Con el consentimiento de Su Han, Qin Wushuang ya no dudó y asintió de acuerdo.

«Después de todo, Qian Yuan tiene la ventaja.

Confío en que puedo hacerlo aún más fuerte en este mes.

Cuando ejecute públicamente a Su Han, ¡nadie podrá decir ni una palabra!»
—Ya que se ha decidido, que así sea.

¡Pueden dispersarse todos!

—asintió Qingyun Mu, poniendo fin a la farsa.

—Miserable campesino, te dejaré vivir un mes más.

¡Dentro de un mes, tomaré tu cabeza personalmente para apaciguar el espíritu de mi hermano en los cielos!

—gruñó Qian Yuan, recogiendo su brazo cercenado y recuperando su Lanza Rompe-Estrellas mientras miraba a Su Han con una intensa intención asesina.
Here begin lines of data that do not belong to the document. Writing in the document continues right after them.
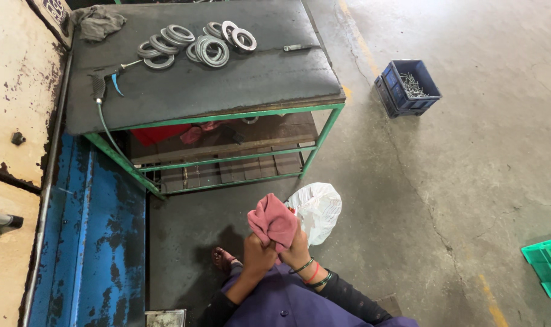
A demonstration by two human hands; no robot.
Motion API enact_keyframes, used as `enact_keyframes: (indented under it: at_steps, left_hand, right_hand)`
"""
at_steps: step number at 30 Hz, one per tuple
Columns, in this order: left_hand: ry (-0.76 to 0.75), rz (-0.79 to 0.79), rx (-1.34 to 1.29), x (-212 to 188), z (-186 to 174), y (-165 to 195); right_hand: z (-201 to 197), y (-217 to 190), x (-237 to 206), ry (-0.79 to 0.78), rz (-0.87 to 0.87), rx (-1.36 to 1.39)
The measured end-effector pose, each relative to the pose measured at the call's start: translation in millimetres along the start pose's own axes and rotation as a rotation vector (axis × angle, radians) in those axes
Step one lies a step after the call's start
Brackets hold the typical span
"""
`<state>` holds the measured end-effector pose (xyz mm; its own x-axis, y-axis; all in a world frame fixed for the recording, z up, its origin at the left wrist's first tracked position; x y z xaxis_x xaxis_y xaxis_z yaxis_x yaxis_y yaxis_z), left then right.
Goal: The person operates a lathe machine, opening the chuck area and handling machined metal rings. They carry the rings to a workbench, stack them, wipe their hands and the bench with a pink cloth, and return to the machine to retrieve more parts.
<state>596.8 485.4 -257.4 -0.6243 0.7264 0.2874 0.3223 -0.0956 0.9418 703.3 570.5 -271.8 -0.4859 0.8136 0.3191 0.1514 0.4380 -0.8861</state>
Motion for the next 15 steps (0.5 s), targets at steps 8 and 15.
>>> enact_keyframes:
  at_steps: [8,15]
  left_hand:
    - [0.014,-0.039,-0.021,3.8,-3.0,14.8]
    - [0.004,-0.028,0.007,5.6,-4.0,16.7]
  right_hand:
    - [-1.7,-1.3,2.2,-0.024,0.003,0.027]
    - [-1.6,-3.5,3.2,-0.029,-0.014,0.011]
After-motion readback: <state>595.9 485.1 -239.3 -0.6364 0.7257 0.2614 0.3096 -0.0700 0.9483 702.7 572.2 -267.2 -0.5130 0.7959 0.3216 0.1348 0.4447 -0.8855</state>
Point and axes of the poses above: each hand's wrist, its own x-axis towards the middle knuckle, its own z-axis out of the palm, y = z × x, the point moved 1 cm from there along x, towards the middle knuckle, and after that the axes turned 7 degrees about z, right-handed, at the moved point
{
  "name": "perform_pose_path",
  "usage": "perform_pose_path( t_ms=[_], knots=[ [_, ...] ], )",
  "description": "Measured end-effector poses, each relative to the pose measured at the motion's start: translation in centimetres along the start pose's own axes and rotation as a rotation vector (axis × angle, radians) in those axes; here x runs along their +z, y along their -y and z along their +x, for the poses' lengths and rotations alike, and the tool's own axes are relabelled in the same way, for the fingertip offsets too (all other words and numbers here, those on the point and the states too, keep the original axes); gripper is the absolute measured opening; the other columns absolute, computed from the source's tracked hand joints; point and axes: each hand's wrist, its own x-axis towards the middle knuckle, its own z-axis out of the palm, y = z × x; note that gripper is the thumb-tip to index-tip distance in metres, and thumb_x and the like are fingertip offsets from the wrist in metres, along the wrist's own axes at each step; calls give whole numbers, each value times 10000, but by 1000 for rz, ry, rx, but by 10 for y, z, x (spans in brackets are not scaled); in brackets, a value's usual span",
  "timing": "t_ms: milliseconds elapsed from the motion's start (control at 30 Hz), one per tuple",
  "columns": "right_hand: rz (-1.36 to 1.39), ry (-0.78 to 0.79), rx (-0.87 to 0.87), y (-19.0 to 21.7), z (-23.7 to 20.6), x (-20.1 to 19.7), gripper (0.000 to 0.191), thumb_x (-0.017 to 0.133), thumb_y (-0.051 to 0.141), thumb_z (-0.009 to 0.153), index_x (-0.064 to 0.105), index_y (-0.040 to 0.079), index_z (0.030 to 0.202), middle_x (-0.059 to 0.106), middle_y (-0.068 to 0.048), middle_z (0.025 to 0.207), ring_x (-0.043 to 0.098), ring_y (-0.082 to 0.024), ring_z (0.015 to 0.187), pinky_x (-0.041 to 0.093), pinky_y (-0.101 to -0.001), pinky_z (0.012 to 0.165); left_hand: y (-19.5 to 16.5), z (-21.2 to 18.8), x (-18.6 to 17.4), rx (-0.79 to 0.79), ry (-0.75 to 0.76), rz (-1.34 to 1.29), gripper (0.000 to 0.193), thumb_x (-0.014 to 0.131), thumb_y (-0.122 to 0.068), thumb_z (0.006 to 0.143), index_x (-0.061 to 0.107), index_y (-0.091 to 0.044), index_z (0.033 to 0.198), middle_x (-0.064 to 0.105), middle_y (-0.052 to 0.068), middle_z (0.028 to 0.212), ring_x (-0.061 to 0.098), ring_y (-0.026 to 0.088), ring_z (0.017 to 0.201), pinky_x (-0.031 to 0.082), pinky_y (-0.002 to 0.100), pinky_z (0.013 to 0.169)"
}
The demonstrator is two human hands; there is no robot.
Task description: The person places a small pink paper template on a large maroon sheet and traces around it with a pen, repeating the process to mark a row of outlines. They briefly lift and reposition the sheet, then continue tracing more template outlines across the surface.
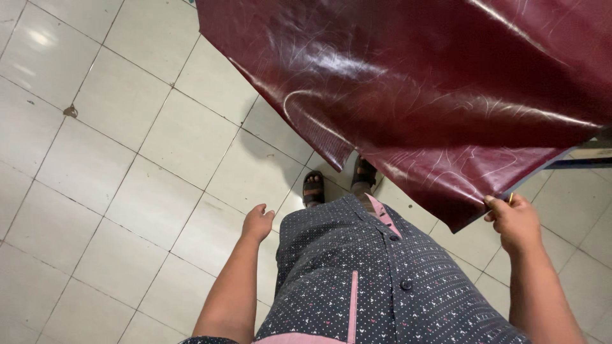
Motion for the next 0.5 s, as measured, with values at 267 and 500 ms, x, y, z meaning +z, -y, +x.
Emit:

Qin Wushuang lanzó una mirada inexpresiva a Su Han y, con un gesto de la mano, se llevó a Qian Yuan.

Qingyun Mu tampoco se demoró; se transformó en un haz de luz y voló de regreso hacia la Secta de las Siete Estrellas.

Lei Ming descendió del cielo, aterrizando frente a Su Han.

Le entregó una preciosa Píldora Dao Curativa y luego esbozó una sonrisa.

—A partir de hoy, eres mi discípulo.

A cualquiera que se atreva a intimidarte, ¡lo mato!